What is required:
Report the number of lines in the records below that hold "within", and leave out everything else.

Input for this task:

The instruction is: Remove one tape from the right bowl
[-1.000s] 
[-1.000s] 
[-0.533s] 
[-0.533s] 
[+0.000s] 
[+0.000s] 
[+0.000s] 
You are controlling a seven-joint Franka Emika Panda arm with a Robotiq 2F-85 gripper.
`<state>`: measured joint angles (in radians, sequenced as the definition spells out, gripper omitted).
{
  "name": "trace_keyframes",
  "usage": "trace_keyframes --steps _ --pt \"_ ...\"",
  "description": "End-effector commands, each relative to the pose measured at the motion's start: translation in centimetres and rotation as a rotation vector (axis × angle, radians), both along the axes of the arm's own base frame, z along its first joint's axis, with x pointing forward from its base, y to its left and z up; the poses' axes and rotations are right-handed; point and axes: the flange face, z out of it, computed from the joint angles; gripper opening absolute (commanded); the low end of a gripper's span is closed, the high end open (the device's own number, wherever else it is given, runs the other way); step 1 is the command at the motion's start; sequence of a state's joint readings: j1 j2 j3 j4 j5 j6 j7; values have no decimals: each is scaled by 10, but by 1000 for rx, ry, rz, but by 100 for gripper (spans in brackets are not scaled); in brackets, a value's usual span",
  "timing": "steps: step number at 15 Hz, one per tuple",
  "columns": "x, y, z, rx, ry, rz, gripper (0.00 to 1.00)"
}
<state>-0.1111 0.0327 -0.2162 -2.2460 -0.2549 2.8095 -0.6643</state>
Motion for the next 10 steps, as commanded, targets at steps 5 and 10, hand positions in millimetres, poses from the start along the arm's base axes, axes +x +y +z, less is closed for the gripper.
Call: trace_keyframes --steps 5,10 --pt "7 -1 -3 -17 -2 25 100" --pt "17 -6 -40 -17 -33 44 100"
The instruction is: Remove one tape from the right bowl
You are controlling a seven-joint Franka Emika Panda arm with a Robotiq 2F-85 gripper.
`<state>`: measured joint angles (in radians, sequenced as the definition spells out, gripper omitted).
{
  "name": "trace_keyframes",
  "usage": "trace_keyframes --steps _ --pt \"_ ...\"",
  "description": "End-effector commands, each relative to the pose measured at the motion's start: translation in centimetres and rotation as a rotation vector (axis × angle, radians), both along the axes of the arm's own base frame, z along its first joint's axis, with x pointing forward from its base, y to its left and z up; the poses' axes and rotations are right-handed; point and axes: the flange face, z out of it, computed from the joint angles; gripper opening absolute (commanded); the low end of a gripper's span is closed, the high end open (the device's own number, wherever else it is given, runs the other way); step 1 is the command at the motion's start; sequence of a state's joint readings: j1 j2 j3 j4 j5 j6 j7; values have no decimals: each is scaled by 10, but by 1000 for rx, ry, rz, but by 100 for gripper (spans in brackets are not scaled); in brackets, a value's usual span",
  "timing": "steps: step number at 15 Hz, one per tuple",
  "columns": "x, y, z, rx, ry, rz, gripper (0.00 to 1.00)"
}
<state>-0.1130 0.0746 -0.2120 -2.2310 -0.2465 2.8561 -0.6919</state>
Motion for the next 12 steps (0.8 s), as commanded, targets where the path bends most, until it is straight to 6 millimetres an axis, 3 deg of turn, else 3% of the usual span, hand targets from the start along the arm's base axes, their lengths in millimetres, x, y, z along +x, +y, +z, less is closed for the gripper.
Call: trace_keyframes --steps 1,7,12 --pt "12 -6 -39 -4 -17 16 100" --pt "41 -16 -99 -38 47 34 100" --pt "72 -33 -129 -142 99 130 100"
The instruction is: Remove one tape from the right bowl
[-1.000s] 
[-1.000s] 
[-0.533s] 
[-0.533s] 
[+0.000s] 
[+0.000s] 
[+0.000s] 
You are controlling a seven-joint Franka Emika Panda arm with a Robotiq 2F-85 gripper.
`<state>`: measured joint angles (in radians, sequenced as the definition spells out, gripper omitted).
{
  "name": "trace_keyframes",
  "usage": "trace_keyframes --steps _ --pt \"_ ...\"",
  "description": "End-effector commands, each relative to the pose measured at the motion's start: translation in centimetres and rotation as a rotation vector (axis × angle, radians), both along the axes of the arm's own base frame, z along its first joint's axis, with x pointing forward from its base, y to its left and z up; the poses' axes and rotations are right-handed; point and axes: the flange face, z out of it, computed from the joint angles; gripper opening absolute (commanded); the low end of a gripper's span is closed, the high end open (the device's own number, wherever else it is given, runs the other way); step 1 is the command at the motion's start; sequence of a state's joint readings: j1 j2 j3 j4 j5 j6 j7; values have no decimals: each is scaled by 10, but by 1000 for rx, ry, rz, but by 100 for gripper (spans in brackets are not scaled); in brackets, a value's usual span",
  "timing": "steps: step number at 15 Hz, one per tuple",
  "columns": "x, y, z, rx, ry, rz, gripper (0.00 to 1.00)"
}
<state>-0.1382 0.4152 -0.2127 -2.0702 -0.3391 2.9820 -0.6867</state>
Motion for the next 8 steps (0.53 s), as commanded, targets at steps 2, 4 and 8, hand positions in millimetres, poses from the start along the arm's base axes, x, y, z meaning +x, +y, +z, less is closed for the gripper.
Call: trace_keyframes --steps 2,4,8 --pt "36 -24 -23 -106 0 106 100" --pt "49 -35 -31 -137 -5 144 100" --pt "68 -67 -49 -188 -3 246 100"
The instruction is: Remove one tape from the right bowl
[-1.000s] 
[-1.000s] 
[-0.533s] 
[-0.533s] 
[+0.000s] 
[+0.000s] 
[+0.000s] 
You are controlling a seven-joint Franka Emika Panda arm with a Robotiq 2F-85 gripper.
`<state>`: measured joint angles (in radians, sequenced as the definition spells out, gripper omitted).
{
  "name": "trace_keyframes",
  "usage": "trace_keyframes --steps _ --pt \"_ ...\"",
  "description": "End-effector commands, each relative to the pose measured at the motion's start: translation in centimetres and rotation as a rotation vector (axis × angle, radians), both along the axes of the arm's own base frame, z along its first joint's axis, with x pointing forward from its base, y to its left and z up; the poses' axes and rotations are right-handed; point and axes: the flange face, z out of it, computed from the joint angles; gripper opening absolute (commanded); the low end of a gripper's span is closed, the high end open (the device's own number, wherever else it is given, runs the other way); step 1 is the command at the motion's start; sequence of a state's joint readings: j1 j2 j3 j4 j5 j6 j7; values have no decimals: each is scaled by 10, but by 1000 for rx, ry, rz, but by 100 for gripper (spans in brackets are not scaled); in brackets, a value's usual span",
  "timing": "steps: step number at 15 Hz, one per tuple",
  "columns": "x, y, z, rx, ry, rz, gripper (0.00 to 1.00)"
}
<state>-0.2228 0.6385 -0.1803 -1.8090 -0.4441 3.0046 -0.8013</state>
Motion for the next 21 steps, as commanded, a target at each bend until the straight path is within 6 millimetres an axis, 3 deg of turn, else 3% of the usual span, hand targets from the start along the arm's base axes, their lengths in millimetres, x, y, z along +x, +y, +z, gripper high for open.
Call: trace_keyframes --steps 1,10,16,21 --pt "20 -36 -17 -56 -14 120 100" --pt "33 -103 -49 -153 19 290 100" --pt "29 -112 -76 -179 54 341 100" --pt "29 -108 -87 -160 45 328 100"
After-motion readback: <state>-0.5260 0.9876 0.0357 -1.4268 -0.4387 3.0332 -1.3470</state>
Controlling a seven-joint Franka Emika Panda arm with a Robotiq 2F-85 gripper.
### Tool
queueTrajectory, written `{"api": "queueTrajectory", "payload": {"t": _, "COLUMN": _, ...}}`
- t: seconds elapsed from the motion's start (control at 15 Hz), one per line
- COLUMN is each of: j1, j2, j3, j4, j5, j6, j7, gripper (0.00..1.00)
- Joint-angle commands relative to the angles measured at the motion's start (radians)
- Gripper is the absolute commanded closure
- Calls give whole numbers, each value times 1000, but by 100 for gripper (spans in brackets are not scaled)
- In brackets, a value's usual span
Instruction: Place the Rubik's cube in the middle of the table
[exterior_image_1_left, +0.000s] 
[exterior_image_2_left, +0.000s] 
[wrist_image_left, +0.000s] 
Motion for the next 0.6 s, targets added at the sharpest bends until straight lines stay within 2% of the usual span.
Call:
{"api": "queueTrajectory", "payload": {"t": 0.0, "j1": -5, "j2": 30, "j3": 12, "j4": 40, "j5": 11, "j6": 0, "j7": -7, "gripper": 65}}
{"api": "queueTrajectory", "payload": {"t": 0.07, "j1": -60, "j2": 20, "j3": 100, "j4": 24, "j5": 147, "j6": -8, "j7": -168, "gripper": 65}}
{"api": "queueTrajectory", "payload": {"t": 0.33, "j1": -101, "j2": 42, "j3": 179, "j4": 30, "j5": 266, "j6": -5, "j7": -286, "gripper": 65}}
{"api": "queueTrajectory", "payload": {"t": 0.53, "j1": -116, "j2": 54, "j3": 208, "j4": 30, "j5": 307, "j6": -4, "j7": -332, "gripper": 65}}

Task answer:
2